Lines in the listing below may contain the word "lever". State how many do, and nothing more.
=====
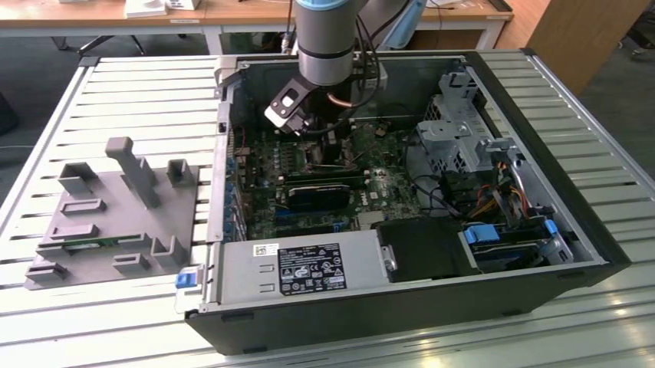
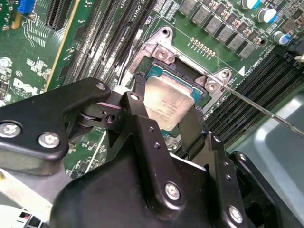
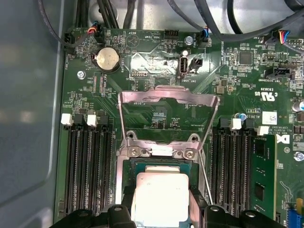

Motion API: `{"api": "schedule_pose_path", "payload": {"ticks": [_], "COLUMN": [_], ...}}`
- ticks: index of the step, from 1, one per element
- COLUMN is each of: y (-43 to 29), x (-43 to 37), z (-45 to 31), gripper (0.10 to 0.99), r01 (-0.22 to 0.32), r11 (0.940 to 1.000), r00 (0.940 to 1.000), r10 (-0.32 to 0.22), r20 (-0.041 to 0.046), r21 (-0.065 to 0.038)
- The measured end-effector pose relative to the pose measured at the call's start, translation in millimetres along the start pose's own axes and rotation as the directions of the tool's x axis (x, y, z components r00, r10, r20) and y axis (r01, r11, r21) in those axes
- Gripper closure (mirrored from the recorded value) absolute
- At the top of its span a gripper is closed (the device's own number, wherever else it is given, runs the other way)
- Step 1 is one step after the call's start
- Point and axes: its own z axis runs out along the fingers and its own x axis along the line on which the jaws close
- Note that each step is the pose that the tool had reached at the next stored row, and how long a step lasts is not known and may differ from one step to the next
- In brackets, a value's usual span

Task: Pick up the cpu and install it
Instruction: 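Place the cpu into insertion slot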

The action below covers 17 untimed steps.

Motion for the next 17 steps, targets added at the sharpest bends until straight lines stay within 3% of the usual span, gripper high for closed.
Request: {"api": "schedule_pose_path", "payload": {"ticks": [11, 13, 14, 17], "y": [0.0, 0.0, 0.0, -0.1], "x": [0.5, 0.5, 0.5, 0.4], "z": [2.0, 2.2, 2.2, 2.0], "gripper": [0.553, 0.541, 0.478, 0.478], "r01": [0.0, 0.0, 0.0, 0.0], "r11": [1.0, 1.0, 1.0, 1.0], "r00": [1.0, 1.0, 1.0, 1.0], "r10": [0.0, 0.0, 0.0, 0.0], "r20": [-0.0004, -0.0007, -0.0006, 0.0002], "r21": [0.0, -0.001, 0.0, 0.0]}}
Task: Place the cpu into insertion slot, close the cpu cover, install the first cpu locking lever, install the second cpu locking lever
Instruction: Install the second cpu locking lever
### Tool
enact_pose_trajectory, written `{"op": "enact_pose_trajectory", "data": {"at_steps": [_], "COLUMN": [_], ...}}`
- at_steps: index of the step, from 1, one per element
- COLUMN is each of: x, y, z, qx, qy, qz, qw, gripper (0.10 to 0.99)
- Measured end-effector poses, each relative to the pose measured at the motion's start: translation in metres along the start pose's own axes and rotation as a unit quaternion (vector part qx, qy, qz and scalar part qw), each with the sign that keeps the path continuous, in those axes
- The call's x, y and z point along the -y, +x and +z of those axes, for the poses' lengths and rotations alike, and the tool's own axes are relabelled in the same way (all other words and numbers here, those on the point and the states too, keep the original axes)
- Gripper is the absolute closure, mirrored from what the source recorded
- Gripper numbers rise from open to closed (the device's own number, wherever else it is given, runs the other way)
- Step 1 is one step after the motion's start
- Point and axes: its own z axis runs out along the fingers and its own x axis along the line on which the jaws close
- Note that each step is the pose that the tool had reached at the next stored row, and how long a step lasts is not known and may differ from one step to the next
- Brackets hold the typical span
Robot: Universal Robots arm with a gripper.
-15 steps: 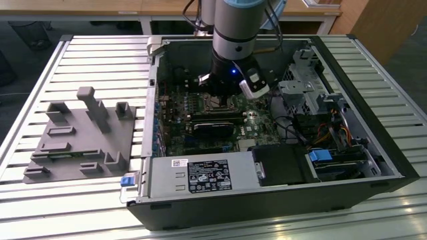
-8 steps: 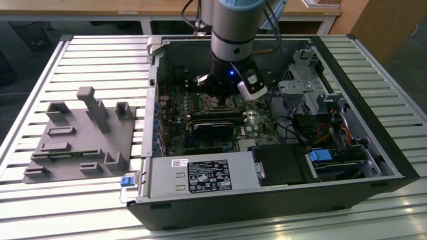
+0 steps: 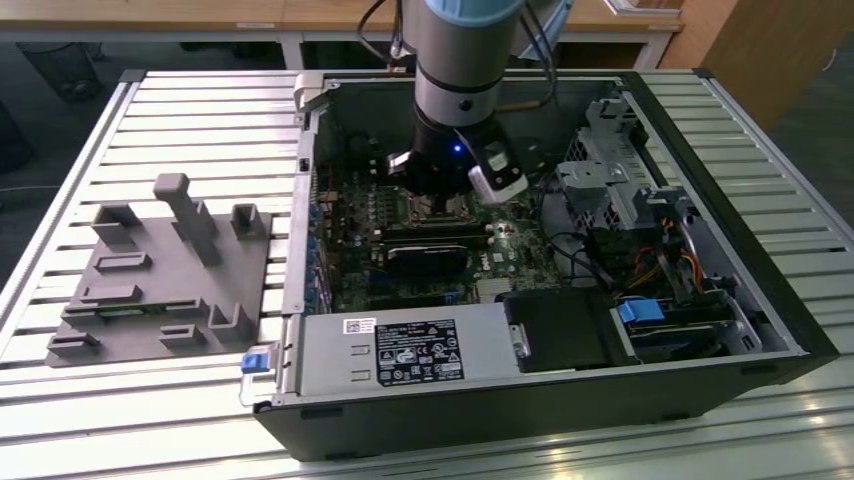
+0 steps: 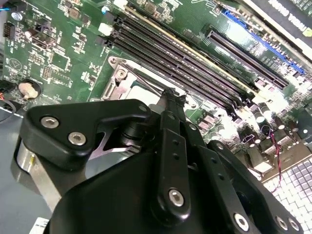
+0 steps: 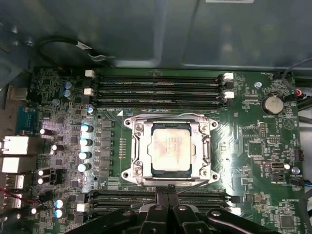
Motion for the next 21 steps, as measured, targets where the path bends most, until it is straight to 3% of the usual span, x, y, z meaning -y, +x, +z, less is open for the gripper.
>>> {"op": "enact_pose_trajectory", "data": {"at_steps": [10,21], "x": [0.0007,0.0022], "y": [0.0023,0.0052], "z": [0.0040,0.0061], "qx": [-0.0001,-0.0001], "qy": [-0.0017,-0.0094], "qz": [0.000,0.000], "qw": [1.0000,1.0000], "gripper": [0.980,0.980]}}
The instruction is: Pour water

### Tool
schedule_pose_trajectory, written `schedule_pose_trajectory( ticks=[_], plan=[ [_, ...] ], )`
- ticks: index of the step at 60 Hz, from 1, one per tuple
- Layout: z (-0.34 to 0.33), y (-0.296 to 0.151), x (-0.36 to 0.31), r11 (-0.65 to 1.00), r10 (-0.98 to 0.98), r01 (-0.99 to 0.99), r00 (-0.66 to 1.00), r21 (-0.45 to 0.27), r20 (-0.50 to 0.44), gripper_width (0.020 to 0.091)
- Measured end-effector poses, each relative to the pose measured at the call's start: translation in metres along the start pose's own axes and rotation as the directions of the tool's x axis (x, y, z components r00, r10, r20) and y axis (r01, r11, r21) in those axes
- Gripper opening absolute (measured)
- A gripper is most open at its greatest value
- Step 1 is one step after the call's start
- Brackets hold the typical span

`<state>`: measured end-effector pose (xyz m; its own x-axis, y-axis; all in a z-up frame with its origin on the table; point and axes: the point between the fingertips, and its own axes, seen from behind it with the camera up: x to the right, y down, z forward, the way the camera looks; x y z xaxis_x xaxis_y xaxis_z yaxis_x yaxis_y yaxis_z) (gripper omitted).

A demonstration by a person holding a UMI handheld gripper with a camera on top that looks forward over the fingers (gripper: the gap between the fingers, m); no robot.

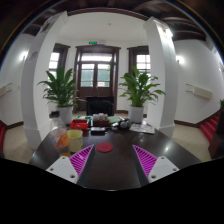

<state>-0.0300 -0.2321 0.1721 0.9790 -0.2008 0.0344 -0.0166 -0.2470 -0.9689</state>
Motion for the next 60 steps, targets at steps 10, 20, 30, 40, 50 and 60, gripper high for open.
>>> schedule_pose_trajectory(
  ticks=[10, 20, 30, 40, 50, 60],
  plan=[
    [0.003, 0.03, -0.05, 1.0, -0.018, 0.02, 0.996, -0.019, 0.085, 0.0741],
    [0.018, 0.044, -0.12, 1.0, -0.02, 0.024, 0.978, -0.017, 0.206, 0.0745],
    [0.043, 0.029, -0.156, 1.0, -0.007, 0.002, 0.968, 0.021, 0.252, 0.0746],
    [0.071, 0.013, -0.178, 0.999, -0.014, 0.003, 0.964, 0.038, 0.267, 0.0745],
    [0.098, 0.005, -0.19, 0.999, -0.035, 0.024, 0.966, 0.046, 0.256, 0.0745],
    [0.103, 0.018, -0.209, 0.999, -0.004, -0.004, 0.966, 0.032, 0.257, 0.0697]
  ],
)
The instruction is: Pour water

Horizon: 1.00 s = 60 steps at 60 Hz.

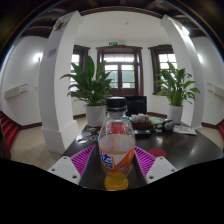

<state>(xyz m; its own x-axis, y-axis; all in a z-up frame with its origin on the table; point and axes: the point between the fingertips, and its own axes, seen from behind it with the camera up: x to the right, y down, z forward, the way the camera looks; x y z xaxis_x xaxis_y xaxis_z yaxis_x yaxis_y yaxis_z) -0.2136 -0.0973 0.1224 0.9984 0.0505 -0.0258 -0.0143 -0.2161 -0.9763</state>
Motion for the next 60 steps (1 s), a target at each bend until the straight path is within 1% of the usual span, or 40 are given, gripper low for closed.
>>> schedule_pose_trajectory(
  ticks=[1, 4, 5, 6, 8, 11, 15, 16, 17, 18, 19, 20, 32, 38, 41, 46, 52, 56, 60],
  plan=[
    [0.001, 0.0, 0.0, 1.0, 0.0, 0.0, 1.0, 0.001, -0.004, 0.0686],
    [0.005, 0.001, 0.006, 1.0, -0.003, 0.003, 1.0, 0.01, -0.028, 0.0607],
    [0.008, -0.002, 0.013, 1.0, -0.006, 0.007, 0.999, 0.013, -0.037, 0.0553],
    [0.006, 0.001, 0.012, 1.0, -0.009, 0.01, 0.999, 0.018, -0.042, 0.0531],
    [0.004, 0.001, 0.009, 1.0, -0.007, 0.008, 1.0, 0.03, -0.029, 0.0529],
    [0.003, 0.001, 0.007, 0.999, -0.001, 0.002, 1.0, 0.041, -0.02, 0.0506],
    [0.005, 0.0, 0.012, 0.999, 0.002, -0.001, 1.0, 0.052, -0.027, 0.0448],
    [0.006, 0.0, 0.011, 0.999, -0.001, 0.003, 1.0, 0.053, -0.028, 0.0445],
    [0.006, 0.0, 0.011, 0.998, -0.006, 0.007, 1.0, 0.055, -0.027, 0.0414],
    [0.006, 0.0, 0.011, 0.998, -0.012, 0.014, 1.0, 0.057, -0.028, 0.0413],
    [0.007, -0.001, 0.011, 0.998, -0.018, 0.02, 0.999, 0.061, -0.031, 0.0384],
    [0.007, -0.001, 0.011, 0.998, -0.025, 0.027, 0.999, 0.063, -0.032, 0.0377],
    [0.003, -0.004, 0.01, 0.995, -0.02, 0.022, 1.0, 0.093, -0.024, 0.0377],
    [0.002, -0.004, 0.0, 0.997, 0.022, -0.02, 0.999, 0.075, -0.032, 0.0377],
    [0.003, -0.009, -0.016, 0.995, 0.065, -0.064, 0.998, 0.076, -0.014, 0.0376],
    [0.013, -0.021, -0.054, 0.982, 0.173, -0.177, 0.983, 0.069, 0.06, 0.0377],
    [0.032, -0.033, -0.085, 0.928, 0.362, -0.37, 0.923, 0.045, 0.133, 0.0375],
    [0.042, -0.036, -0.097, 0.851, 0.519, -0.526, 0.842, 0.006, 0.148, 0.0377],
    [0.055, -0.041, -0.099, 0.736, 0.671, -0.677, 0.724, -0.019, 0.161, 0.0384]
  ],
)
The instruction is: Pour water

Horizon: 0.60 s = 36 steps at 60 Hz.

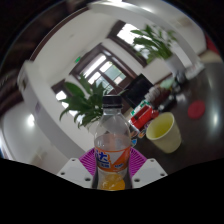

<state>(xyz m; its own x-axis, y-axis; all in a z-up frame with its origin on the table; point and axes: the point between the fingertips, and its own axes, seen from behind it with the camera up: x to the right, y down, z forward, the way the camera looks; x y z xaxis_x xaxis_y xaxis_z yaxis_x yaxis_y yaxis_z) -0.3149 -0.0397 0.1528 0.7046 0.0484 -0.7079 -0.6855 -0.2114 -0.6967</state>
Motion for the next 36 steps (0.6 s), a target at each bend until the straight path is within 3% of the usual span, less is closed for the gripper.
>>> schedule_pose_trajectory(
  ticks=[8, 18, 36],
  plan=[
    [0.015, -0.006, -0.014, 0.931, 0.362, -0.363, 0.931, 0.022, 0.032, 0.0383],
    [0.037, -0.022, -0.021, 0.727, 0.679, -0.686, 0.726, 0.038, 0.114, 0.0382],
    [0.046, -0.042, -0.015, 0.274, 0.938, -0.962, 0.27, 0.009, 0.219, 0.0386]
  ],
)
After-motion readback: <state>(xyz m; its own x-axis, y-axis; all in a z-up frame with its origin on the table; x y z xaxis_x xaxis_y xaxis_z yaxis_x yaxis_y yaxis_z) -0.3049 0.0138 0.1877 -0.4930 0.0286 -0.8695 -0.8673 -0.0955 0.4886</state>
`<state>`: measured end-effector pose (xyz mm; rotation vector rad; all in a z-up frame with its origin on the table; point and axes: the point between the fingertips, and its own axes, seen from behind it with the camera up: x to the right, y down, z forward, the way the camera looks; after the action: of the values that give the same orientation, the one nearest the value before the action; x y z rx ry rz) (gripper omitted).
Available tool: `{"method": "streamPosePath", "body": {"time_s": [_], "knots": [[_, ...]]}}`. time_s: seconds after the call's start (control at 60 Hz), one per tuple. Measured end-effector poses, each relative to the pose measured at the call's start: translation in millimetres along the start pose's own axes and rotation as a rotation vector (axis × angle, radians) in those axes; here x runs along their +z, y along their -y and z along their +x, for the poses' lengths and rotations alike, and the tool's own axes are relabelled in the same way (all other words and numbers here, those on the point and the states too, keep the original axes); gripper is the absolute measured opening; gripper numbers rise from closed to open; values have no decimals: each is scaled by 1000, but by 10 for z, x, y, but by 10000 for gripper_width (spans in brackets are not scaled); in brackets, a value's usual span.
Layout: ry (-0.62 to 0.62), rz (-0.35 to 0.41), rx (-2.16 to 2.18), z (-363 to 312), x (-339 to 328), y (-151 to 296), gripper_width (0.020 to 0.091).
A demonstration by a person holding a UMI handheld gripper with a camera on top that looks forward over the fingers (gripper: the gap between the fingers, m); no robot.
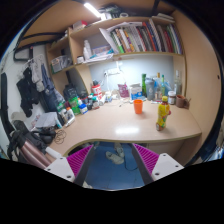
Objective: Pour water
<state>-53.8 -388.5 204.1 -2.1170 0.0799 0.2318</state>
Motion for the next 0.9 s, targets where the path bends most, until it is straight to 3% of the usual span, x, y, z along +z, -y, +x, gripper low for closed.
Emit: {"method": "streamPosePath", "body": {"time_s": [0.333,0.533,0.833,0.9], "knots": [[-68,98,-31,247,128,134,831],[-164,165,-40,1149,562,209,828],[-318,300,-141,2666,1929,617,831],[-328,297,-128,2888,2229,632,831]]}}
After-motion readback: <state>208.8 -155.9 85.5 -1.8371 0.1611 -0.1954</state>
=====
PROBLEM SOLUTION —
2